2.3.Justification des exceptions

Il est justifié que les établissements appartenant à un groupe bancaire soient dispensés, en vertu de l'article 7, 9 ou 10 du CRR, de l'application sur une base individuelle des exigences de solvabilité lorsque ces établissements peuvent être considérés comme une entité unique. Cela peut être le cas lorsque toutes les entités du groupe sont unies par des liens de contrôle étroits et qu'elles sont surveillées sur une base consolidée par la même autorité, alors qu'elles sont soumises à un cadre de gestion des risques à l’échelle du groupe, avec de solides engagements intragroupe et sans obstacles aux transferts de capitaux.
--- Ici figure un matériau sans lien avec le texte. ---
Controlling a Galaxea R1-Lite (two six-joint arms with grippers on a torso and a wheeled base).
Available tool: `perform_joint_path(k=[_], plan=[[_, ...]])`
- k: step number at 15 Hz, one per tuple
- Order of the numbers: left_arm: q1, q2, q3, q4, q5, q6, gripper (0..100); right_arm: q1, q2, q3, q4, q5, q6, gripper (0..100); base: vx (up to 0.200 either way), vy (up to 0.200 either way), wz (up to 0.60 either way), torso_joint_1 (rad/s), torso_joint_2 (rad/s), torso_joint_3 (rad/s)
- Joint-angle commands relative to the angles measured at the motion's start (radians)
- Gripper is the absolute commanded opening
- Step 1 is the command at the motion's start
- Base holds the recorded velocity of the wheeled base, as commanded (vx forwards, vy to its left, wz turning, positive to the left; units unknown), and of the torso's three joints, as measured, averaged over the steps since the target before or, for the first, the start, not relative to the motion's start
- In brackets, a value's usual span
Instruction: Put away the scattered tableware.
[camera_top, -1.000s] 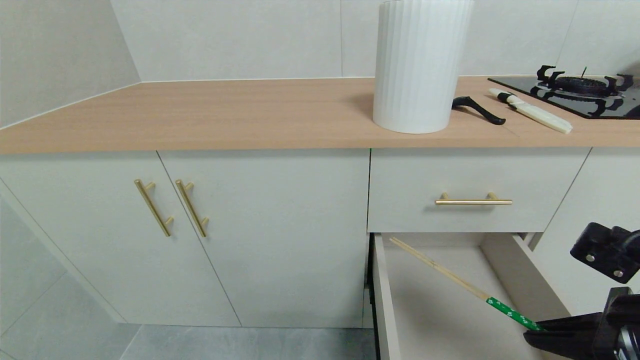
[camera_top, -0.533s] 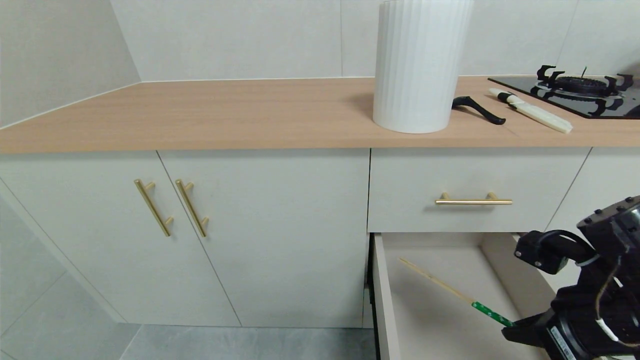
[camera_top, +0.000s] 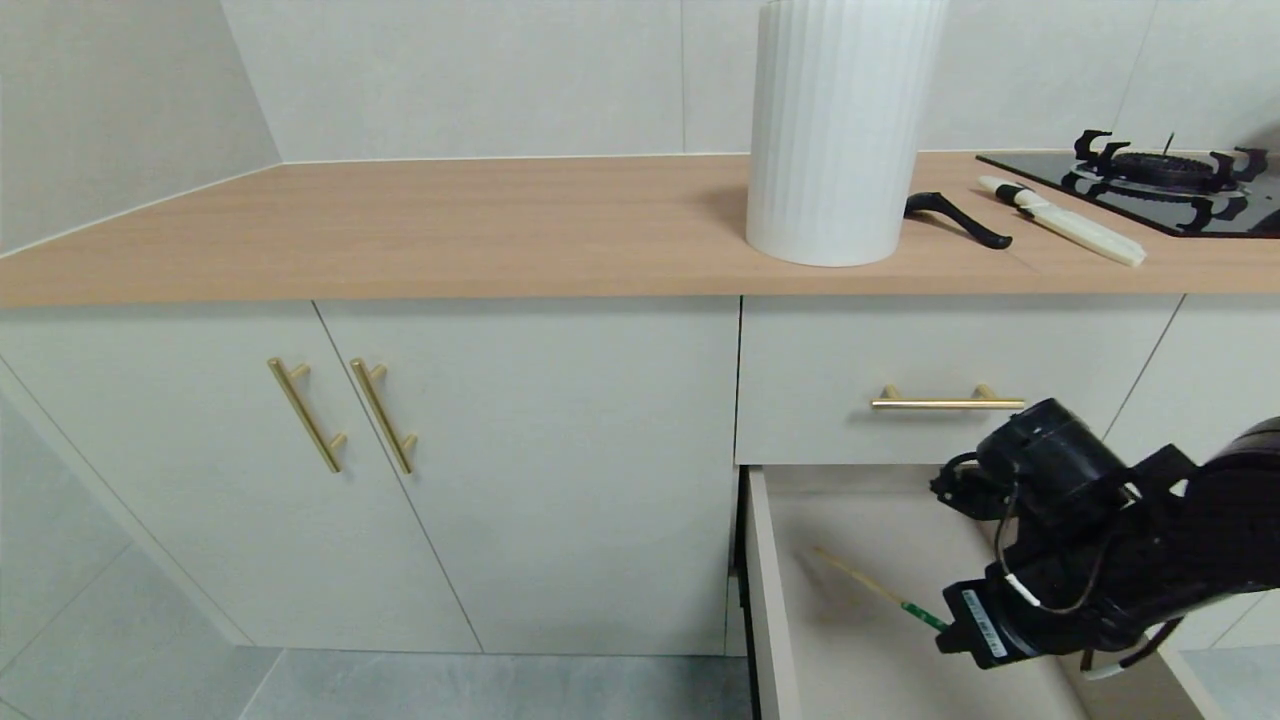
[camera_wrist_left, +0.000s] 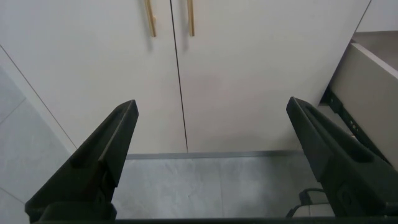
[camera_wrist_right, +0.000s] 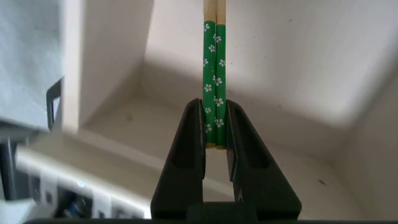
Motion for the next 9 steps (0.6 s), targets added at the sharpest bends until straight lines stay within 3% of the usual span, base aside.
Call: perform_joint_path(k=[1,4,9], plan=[[0.000,0.000,0.000,0.000,0.000,0.000,100,0.002,0.202,-0.032,-0.099,0.002,0.076,0,0.000,0.000,0.00,0.000,0.00,0.000],[0.000,0.000,0.000,0.000,0.000,0.000,100,0.010,0.314,-0.035,-0.225,0.000,0.131,0,0.000,0.000,0.00,0.000,0.00,0.000],[0.000,0.000,0.000,0.000,-0.001,0.000,100,0.066,0.408,-0.034,-0.279,-0.014,0.153,0,0.000,0.000,0.00,0.000,0.00,0.000]])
Dans une telle situation, l’application des exigences prudentielles sur une base individuelle n'apporte pas de valeur ajoutée par rapport à la surveillance sur une base consolidée.

Dispenser, en vertu de l'article 8 du CRR, les établissements appartenant à un groupe bancaire de l'application sur une base individuelle des exigences de liquidité contribue à faciliter la gestion à l'échelle du groupe du risque de liquidité et évite que des réserves de liquidités ne soient bloquées en raison de restrictions aux transferts internes de liquidités au sein du groupe qu'entraînerait l’application des exigences de liquidité à chaque établissement du groupe bancaire.

Exclure du périmètre de consolidation prudentielle des entités d'un groupe bancaire en vertu de l’article 19 du CRR est jugé approprié lorsque les entités mères subissent des restrictions qui entravent considérablement l’exercice de leurs droits vis-à-vis de leurs filiales, ou lorsque les activités d'une entité du groupe sont tellement différentes de celles des autres entités du groupe que son inclusion ne donne pas aux autorités de surveillance une vision exacte du groupe bancaire.

Les dérogations prévues à l’article 6, paragraphe 3, et à l'article 13 du CRR se fondent sur le principe selon lequel l'obligation pour les filiales non importantes de publier des informations prudentielles au niveau individuel ne contribue pas de manière significative à la discipline de marché, compte tenu des informations prudentielles déjà publiées au niveau du groupe.

Les dérogations prévues à l’article 6, paragraphes 4 et 5, et à l’article 16 du CRR sont dues au fait que les ratios de liquidité et de levier ont initialement été élaborés par le comité de Bâle en vue d'être appliqués aux établissements de crédit, et non aux entreprises d’investissement, et qu'ils l'ont donc été sans tenir compte des particularités des activités et des services fournis par ces dernières.

La dérogation prévue à l’article 15 du CRR vise à éviter que des groupes d’entreprises d’investissement dont les services ou activités d'investissement sont limités ne soient soumis à des exigences de fonds propres disproportionnées. Toutefois, pour préserver la solvabilité de ces groupes financiers, l’octroi de cette dérogation est assorti de conditions supplémentaires en ce qui concerne le calcul des exigences de fonds propres, les fonds propres et le contrôle interne.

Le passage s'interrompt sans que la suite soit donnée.